Bruce Norris  As usual, we start with charts. So we created a thing called a deal wheel, and it basically looked at the set of charts that we were facing, or where we were going to be heading. And it was very valuable, because, like, I could say, oh, the affordability number in 2005 and six just bottom out at 17, no one would build a relationship with an REO agent in 2006 because there were none. But I did, because I told him it’s coming. You should call the lenders and be their number one guy, the number one guy that I said to that I bought a fair amount of REOs from him, and he ended up with 1000 listings because he was the first person that showed up to the lenders and said, this is all coming. I’m going to be your guy. So we use charts to buy there were systems for when there was REOs. But if that’s all you know, then what do you do for the eight years there’s no REOs, so there’s a shift, and it showed a whole buying system. So when’s the best time to buy land? It would be 2009 through 2012 when you can’t build a thing. People have land they can’t do anything with. So what did we do? We bought 93 building lots in California with streets in street lights, sidewalks. What do we pay for each of those lots? Three grand. Three grand to finish lot, we built 93 houses and made a little bit of money on those. But we but we look at it, the inefficiencies we look at the opposite cycle. I want lots when you hate them, and I want to make relationships with people that are going to troll inventory before anyone has it.

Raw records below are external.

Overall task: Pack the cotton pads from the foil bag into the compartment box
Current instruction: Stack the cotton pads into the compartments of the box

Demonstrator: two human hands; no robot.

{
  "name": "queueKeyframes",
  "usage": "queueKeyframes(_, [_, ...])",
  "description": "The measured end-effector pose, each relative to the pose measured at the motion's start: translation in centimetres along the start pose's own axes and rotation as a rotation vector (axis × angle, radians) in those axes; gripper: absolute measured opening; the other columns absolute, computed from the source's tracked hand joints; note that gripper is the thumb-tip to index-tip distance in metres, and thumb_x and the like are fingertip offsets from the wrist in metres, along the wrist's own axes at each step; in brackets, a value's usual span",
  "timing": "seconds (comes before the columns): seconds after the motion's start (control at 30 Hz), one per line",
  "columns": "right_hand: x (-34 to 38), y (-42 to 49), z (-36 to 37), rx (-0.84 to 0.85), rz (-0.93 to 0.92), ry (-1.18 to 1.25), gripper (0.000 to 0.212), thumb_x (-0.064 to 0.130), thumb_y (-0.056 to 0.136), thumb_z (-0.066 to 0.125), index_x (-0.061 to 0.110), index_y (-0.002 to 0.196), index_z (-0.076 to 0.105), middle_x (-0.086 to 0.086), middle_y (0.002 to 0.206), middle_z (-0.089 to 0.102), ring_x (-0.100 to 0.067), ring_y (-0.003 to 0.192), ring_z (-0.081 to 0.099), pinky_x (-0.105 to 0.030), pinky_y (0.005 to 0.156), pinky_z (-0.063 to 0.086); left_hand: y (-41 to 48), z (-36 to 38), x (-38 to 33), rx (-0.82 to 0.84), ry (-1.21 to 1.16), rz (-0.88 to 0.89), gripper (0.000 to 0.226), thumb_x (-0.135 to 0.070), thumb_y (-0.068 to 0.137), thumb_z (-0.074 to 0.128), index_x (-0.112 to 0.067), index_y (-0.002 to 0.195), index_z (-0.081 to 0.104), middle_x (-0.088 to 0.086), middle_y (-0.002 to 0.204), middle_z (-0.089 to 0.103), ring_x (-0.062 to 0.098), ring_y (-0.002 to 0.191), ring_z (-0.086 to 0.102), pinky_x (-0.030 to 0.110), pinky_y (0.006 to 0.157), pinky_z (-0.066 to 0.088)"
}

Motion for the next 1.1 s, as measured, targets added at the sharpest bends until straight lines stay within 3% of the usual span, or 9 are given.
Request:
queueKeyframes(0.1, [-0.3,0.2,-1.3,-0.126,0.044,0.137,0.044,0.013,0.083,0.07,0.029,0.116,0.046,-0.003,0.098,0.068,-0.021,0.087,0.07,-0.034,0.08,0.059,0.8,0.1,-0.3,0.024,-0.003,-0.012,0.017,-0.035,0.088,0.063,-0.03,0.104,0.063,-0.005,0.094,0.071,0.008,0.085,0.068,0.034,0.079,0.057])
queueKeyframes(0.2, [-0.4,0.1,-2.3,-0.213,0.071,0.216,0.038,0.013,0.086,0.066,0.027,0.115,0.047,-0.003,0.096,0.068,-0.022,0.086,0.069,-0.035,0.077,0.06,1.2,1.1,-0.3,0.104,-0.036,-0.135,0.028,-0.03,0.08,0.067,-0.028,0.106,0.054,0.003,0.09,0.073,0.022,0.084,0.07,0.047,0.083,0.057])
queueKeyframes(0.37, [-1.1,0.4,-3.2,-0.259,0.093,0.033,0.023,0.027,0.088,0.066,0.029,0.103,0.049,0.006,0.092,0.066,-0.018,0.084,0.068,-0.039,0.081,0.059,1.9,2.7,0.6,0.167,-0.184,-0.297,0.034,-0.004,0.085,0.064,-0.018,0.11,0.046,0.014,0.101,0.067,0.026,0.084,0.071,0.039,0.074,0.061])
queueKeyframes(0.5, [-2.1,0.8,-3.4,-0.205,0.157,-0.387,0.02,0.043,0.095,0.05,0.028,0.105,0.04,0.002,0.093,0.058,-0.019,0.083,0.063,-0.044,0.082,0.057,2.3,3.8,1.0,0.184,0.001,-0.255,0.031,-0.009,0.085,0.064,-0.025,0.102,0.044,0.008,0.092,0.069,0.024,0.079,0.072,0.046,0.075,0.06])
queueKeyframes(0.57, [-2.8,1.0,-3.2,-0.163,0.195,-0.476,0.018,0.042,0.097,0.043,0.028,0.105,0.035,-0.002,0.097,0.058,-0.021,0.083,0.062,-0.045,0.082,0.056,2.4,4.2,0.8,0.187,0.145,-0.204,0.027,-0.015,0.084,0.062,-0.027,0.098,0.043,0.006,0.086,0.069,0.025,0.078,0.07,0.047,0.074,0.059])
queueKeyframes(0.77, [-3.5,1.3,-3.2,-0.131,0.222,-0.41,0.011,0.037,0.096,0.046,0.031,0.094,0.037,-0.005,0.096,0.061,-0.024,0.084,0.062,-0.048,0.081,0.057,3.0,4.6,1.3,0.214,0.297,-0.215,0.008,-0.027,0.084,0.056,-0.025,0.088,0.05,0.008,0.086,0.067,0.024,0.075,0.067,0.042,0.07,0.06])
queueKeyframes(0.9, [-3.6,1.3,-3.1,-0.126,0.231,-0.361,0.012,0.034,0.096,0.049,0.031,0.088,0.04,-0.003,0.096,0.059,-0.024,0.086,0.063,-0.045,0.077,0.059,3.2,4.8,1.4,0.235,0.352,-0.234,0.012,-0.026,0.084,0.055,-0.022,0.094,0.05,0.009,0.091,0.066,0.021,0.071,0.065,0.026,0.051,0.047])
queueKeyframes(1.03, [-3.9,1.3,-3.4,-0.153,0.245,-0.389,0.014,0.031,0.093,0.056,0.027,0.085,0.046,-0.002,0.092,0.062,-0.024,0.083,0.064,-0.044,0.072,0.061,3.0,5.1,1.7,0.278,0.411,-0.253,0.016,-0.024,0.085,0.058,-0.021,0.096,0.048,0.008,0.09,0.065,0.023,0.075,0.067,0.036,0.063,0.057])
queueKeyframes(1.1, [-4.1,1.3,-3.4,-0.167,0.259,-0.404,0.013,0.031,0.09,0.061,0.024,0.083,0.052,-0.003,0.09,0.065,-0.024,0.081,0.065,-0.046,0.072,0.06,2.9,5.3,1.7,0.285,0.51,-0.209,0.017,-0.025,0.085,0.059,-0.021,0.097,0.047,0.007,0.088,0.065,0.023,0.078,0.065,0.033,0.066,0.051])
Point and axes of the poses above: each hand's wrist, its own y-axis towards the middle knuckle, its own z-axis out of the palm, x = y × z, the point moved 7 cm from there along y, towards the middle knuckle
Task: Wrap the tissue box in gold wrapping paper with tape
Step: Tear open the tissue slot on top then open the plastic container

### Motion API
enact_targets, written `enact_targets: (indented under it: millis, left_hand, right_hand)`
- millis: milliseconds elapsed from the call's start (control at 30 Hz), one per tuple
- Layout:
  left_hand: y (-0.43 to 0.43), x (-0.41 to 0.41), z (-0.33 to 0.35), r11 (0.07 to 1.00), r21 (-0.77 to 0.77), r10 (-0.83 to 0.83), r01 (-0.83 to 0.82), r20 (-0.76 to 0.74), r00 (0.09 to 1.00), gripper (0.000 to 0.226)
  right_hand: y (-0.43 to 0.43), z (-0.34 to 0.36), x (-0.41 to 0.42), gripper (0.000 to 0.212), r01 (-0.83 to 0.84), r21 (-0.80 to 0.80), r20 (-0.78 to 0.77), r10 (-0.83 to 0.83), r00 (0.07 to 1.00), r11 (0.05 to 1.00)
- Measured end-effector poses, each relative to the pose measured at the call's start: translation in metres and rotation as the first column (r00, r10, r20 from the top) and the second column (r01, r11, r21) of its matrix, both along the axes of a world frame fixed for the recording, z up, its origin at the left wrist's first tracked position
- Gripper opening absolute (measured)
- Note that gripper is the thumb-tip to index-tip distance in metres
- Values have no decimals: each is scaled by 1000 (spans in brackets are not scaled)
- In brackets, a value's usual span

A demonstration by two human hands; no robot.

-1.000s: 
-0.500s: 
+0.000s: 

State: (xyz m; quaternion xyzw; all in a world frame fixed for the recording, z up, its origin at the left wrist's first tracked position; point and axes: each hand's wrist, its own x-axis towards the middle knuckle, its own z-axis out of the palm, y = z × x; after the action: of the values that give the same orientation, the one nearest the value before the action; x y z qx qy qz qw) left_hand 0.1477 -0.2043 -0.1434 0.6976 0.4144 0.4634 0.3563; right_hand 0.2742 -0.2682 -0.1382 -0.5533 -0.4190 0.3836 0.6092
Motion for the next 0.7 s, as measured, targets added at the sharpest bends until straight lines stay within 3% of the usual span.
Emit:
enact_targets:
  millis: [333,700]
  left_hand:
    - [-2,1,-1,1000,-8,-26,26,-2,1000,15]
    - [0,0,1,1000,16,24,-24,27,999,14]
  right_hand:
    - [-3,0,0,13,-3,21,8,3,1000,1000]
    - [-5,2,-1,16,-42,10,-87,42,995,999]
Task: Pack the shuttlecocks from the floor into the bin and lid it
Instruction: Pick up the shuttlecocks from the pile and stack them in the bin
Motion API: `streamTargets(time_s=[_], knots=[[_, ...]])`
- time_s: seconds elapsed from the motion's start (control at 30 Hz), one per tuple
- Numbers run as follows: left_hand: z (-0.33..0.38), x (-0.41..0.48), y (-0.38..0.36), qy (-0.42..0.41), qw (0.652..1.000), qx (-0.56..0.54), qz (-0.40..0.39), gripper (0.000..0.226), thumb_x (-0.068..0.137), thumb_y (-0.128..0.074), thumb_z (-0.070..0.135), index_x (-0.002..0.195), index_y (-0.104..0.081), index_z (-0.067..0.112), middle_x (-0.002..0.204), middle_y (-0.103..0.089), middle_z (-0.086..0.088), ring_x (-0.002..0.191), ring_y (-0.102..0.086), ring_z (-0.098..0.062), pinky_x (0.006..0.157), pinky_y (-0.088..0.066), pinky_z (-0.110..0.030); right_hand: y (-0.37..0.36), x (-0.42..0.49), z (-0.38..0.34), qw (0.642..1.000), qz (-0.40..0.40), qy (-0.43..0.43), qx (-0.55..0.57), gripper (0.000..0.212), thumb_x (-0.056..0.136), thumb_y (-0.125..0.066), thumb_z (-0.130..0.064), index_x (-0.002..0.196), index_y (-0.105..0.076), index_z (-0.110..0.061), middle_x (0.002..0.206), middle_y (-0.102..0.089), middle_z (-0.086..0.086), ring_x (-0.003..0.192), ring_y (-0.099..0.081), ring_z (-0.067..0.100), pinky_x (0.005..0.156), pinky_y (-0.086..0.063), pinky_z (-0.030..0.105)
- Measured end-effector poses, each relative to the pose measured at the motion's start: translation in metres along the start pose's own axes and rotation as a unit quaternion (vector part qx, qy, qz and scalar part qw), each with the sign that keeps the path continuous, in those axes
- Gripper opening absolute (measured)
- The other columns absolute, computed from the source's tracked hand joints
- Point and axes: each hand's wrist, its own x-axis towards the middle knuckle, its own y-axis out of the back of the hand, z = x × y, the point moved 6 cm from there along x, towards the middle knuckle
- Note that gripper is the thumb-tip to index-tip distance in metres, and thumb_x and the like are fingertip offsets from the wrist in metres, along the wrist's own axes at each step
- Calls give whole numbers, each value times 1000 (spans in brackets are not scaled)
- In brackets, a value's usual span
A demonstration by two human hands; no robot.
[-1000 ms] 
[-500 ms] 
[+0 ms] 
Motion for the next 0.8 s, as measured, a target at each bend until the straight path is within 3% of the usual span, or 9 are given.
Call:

Craig Evans  So each of you, to some degree, started talking about that you at different times because of inefficiencies, you had to create pivots. How couple questions on that? I think, first, how much should people be looking at, how often they need to pivot? What are the levers, the metrics that they’ve got to look at within their own business, of what they’re doing and what their goal is, but the ability to pivot. How crucial is that, and what are some of the metrics that you three look at when you’re pivoting through markets?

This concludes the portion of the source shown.